Proceeding from the above reasoning, the Court concludes that in the particular circumstances of his case the second applicant was not obliged to avail himself of the remedy in question. The Court accordingly dismisses the Government's preliminary objection concerning the second applicant's failure to exhaust domestic remedies.
83.
The Court further notes that the second applicant lodged his application with the Court on 20 July 2018, that is to say, within six months from his removal from the proceedings. Accordingly, he has complied with the six-month time-limit.

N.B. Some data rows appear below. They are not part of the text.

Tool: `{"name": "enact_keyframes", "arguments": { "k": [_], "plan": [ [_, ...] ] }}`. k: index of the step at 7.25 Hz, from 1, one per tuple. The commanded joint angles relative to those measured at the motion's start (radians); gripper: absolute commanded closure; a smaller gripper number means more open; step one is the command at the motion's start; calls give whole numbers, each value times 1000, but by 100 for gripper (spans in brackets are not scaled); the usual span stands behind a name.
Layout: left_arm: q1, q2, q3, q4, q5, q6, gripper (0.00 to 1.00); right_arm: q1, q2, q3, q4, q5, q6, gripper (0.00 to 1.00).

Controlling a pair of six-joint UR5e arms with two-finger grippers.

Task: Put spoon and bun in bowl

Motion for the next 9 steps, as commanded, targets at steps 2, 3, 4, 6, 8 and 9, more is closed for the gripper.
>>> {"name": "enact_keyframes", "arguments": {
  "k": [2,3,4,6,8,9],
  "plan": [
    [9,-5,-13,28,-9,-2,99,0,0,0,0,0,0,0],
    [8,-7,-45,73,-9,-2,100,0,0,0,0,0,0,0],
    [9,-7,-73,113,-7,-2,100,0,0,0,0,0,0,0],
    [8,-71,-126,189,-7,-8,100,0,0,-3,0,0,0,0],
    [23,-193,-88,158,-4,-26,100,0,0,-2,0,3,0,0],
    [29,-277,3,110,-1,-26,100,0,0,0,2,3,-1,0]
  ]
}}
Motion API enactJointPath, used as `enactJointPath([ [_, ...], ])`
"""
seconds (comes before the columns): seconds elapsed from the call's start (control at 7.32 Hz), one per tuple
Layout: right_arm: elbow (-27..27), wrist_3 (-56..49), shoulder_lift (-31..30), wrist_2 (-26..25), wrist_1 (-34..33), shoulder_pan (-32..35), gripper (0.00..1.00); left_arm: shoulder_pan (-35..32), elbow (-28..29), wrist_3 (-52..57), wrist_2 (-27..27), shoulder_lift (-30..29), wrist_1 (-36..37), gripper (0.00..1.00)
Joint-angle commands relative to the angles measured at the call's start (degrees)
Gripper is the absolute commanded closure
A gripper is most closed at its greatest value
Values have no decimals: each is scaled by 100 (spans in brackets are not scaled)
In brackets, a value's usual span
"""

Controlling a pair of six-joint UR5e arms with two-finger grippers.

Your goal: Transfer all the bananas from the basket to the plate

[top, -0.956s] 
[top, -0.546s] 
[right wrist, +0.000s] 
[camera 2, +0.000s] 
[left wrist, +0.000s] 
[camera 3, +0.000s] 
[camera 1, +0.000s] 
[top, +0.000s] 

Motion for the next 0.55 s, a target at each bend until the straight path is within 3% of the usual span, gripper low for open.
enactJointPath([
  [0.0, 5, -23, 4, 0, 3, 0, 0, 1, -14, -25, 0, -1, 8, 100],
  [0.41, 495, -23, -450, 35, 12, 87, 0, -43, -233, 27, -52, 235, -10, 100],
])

(c) Other objections to the admissibility and conclusion as to admissibility
84.
As to whether the applicants have suffered a significant disadvantage with reference to their Article 6 rights, the Court considers that the issue of being able to challenge what they considered to be their unwarranted removal from the proceedings touched upon their position as lawyers in the exercise of their professional activities and was a matter of principle for them. The Court, therefore, does not share the Government's view that the applicants have not suffered a significant disadvantage.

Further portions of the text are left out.